Catadores receberão benefício da prefeitura

Reprodução/Record TV

Catadores de material reciclável autônomos e cooperados da cidade de São Paulo receberão benefício da prefeitura que poderá ser de R$ 600 ou R$ 1.200 mensais ao longo de três meses como medida para conter a crise econômica provocada pela disseminação do novo coronavírus. A verba total destinada ao benefício será de R$ 5,76 milhões, conforme anúncio do prefeito Bruno Covas em entrevista coletiva concedida nesta terça-feira (31).

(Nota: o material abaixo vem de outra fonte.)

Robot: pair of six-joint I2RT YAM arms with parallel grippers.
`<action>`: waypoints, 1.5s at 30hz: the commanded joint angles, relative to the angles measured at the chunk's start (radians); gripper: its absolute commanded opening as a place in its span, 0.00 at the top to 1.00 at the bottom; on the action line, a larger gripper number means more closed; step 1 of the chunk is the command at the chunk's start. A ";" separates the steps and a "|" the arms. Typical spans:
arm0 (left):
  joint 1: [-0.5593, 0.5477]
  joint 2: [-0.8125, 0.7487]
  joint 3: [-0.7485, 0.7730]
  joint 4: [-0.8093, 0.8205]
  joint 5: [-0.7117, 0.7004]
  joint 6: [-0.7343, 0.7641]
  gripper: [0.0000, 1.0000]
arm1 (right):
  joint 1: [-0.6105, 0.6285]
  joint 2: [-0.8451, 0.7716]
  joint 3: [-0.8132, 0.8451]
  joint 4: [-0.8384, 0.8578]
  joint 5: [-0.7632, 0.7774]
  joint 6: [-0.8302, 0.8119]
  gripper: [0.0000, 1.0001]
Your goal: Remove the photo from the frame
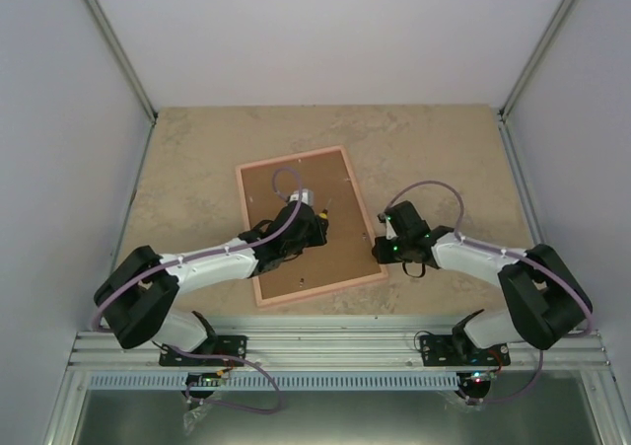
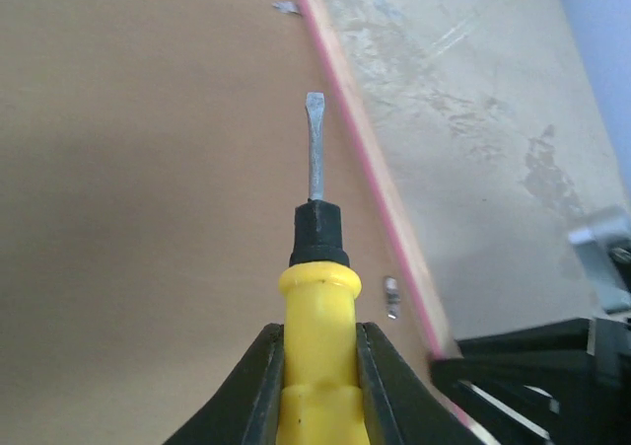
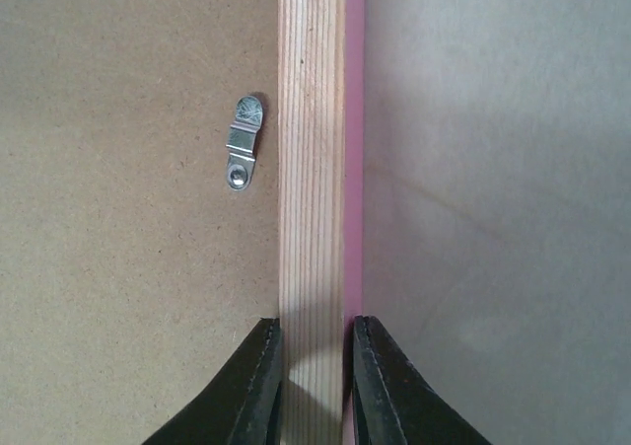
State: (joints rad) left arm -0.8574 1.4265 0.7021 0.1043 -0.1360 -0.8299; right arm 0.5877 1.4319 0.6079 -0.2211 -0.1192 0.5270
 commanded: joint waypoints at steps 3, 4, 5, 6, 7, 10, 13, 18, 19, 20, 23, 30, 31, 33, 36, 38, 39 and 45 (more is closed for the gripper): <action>0.041 -0.052 -0.039 -0.023 0.019 0.051 1.00 | 0.008 -0.076 0.039 -0.143 -0.044 -0.047 0.71; 0.048 -0.059 -0.040 -0.030 0.020 0.059 1.00 | 0.007 -0.081 0.063 -0.149 -0.032 -0.056 0.67; 0.053 -0.060 -0.039 -0.040 0.020 0.067 1.00 | 0.006 -0.081 0.089 -0.152 -0.019 -0.067 0.62; 0.058 -0.061 -0.035 -0.052 0.017 0.076 1.00 | 0.004 -0.076 0.116 -0.156 -0.001 -0.078 0.58; 0.063 -0.063 -0.033 -0.062 0.015 0.082 1.00 | 0.000 -0.059 0.147 -0.157 0.019 -0.088 0.55; 0.070 -0.069 -0.036 -0.071 0.018 0.096 1.00 | -0.026 0.033 0.242 -0.145 0.053 -0.114 0.53; 0.076 -0.071 -0.031 -0.081 0.022 0.110 1.00 | -0.040 0.152 0.334 -0.136 0.068 -0.132 0.53; 0.085 -0.061 -0.017 -0.095 0.023 0.131 1.00 | -0.045 0.304 0.468 -0.119 0.102 -0.149 0.53; 0.088 -0.055 -0.011 -0.098 0.023 0.134 1.00 | -0.047 0.327 0.488 -0.116 0.109 -0.153 0.53; 0.090 -0.047 -0.003 -0.099 0.020 0.141 1.00 | -0.049 0.351 0.507 -0.110 0.110 -0.157 0.53; 0.097 -0.007 0.018 -0.100 0.031 0.154 1.00 | -0.056 0.426 0.570 -0.119 0.124 -0.166 0.54; 0.100 0.071 0.063 -0.100 0.064 0.176 1.00 | -0.095 0.541 0.649 -0.130 0.129 -0.175 0.58; 0.100 0.080 0.068 -0.100 0.068 0.178 1.00 | -0.099 0.548 0.652 -0.127 0.128 -0.178 0.60; 0.100 0.098 0.080 -0.100 0.076 0.186 1.00 | -0.103 0.562 0.658 -0.126 0.121 -0.182 0.64; 0.100 0.130 0.109 -0.100 0.092 0.201 1.00 | -0.103 0.569 0.653 -0.127 0.078 -0.184 0.69; 0.100 0.165 0.136 -0.126 0.101 0.206 1.00 | -0.101 0.563 0.637 -0.132 0.064 -0.177 0.75; 0.100 0.182 0.149 -0.130 0.113 0.211 1.00 | -0.100 0.554 0.625 -0.130 0.058 -0.176 0.77; 0.100 0.263 0.203 -0.113 0.186 0.214 1.00 | -0.095 0.492 0.543 -0.125 0.044 -0.164 0.87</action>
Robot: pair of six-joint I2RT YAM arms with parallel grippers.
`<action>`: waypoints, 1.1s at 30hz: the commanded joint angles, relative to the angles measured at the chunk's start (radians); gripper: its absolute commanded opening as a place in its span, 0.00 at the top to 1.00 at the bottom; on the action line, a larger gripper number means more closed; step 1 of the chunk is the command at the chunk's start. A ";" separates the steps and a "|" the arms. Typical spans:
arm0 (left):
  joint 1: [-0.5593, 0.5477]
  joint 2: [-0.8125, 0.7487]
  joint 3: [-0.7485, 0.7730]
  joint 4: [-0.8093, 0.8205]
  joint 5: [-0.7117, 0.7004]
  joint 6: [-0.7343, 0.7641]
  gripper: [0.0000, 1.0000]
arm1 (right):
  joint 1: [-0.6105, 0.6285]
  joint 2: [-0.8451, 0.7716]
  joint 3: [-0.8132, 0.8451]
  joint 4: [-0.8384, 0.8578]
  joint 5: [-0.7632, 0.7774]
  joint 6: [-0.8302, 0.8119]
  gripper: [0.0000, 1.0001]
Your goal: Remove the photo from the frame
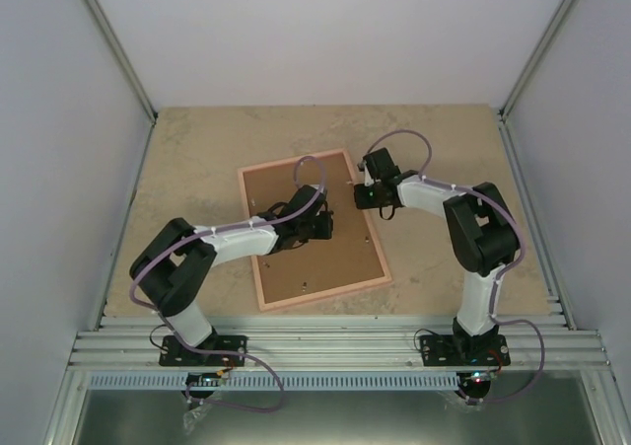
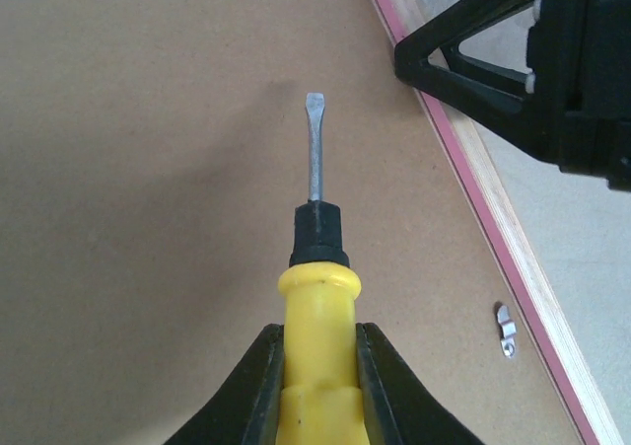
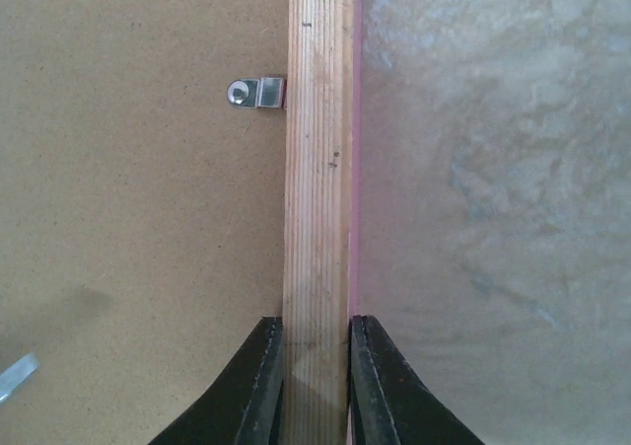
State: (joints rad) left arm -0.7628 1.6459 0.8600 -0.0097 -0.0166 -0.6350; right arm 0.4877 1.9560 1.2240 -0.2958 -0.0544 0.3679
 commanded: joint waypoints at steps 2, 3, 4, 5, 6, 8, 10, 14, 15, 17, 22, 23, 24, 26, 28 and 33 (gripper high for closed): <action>0.005 0.069 0.058 0.005 0.090 0.018 1.00 | 0.010 -0.059 -0.103 -0.040 -0.034 -0.004 0.87; 0.005 0.078 0.063 0.006 0.100 0.016 1.00 | 0.011 -0.072 -0.117 -0.035 -0.038 -0.001 0.87; 0.005 0.087 0.066 0.007 0.111 0.014 1.00 | 0.016 -0.085 -0.130 -0.031 -0.043 0.002 0.88; 0.005 0.096 0.072 0.007 0.120 0.012 1.00 | 0.019 -0.096 -0.145 -0.024 -0.047 0.004 0.88; 0.005 0.103 0.077 0.007 0.128 0.010 1.00 | 0.022 -0.109 -0.167 -0.015 -0.052 0.009 0.87; 0.005 0.121 0.095 0.007 0.138 0.008 1.00 | 0.024 -0.130 -0.198 0.008 -0.066 0.017 0.88; 0.005 0.138 0.111 0.007 0.139 0.006 1.00 | 0.026 -0.135 -0.223 0.028 -0.077 0.022 0.88; 0.005 0.164 0.138 0.030 0.131 -0.001 1.00 | 0.028 -0.121 -0.227 0.035 -0.082 0.026 0.89; 0.005 0.173 0.142 0.030 0.129 -0.001 1.00 | 0.028 -0.119 -0.225 0.037 -0.085 0.026 0.89; 0.005 0.193 0.158 0.030 0.124 -0.004 1.00 | 0.029 -0.119 -0.227 0.040 -0.088 0.029 0.89; 0.005 0.235 0.185 0.035 0.087 -0.012 1.00 | 0.031 -0.118 -0.226 0.041 -0.086 0.030 0.90; 0.005 0.243 0.195 0.029 0.074 -0.014 1.00 | 0.032 -0.117 -0.227 0.041 -0.085 0.030 0.90; 0.005 0.251 0.202 0.022 0.058 -0.019 1.00 | 0.032 -0.116 -0.224 0.041 -0.082 0.032 0.90; 0.005 0.262 0.210 0.017 0.028 -0.028 1.00 | 0.033 -0.114 -0.225 0.041 -0.083 0.032 0.89; 0.005 0.269 0.217 0.017 0.010 -0.032 1.00 | 0.032 -0.112 -0.224 0.041 -0.084 0.032 0.90; 0.005 0.278 0.239 -0.009 -0.048 -0.037 1.00 | 0.034 -0.111 -0.223 0.041 -0.082 0.034 0.90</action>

A medida vai beneficiar 900 famílias associadas a 25 cooperativas habilitadas no Programa Socioambiental de coleta seletiva. Cada uma receberá R$ 1.200 mensais, por até três meses.

Além disso, outros 1.400 catadores autônomos receberão da prefeitura paulistana R$ 600 por até três meses. Esta verba vai se somar ao benefício de R$ 600 que será concedido pelo governo federal, totalizando R$ 1.200.

A verba será repassada pela prefeitura de São Paulo por meio da Autoridade Municipal de Limpeza Urbana (Amlurb).

As cooperativas de coleta seletiva na cidade de São Paulo estão com as atividades temporariamente suspensas para preservar a saúde dos catadores durante a pandemia do novo coronavírus. 

De acordo com a prefeitura, o critério de validação para a distribuição do recurso para os catadores habilitados será por meio da Guia de Recolhimento do FGTS e de Informações à Previdência Social (GFIPS), exames admissionais ou ficha de adesão nas respectivas das cooperativas habilitadas na Prefeitura.

Coleta seletiva

O serviço de coleta seletiva porta a porta da capital paulista continua funcionando normalmente, assim como a destinação dos recicláveis para as Centrais Mecanizadas de Triagem da cidade. O que está suspenso é triagem manual realizada pelos cooperados.

A decisão de suspender as atividades nas cooperativas foi discutida e aprovada pelo comitê de crise do Programa Socioambiental da Prefeitura, que conta com representantes da Amlurb, cooperativas e Fundação Instituto de Administração (FIA).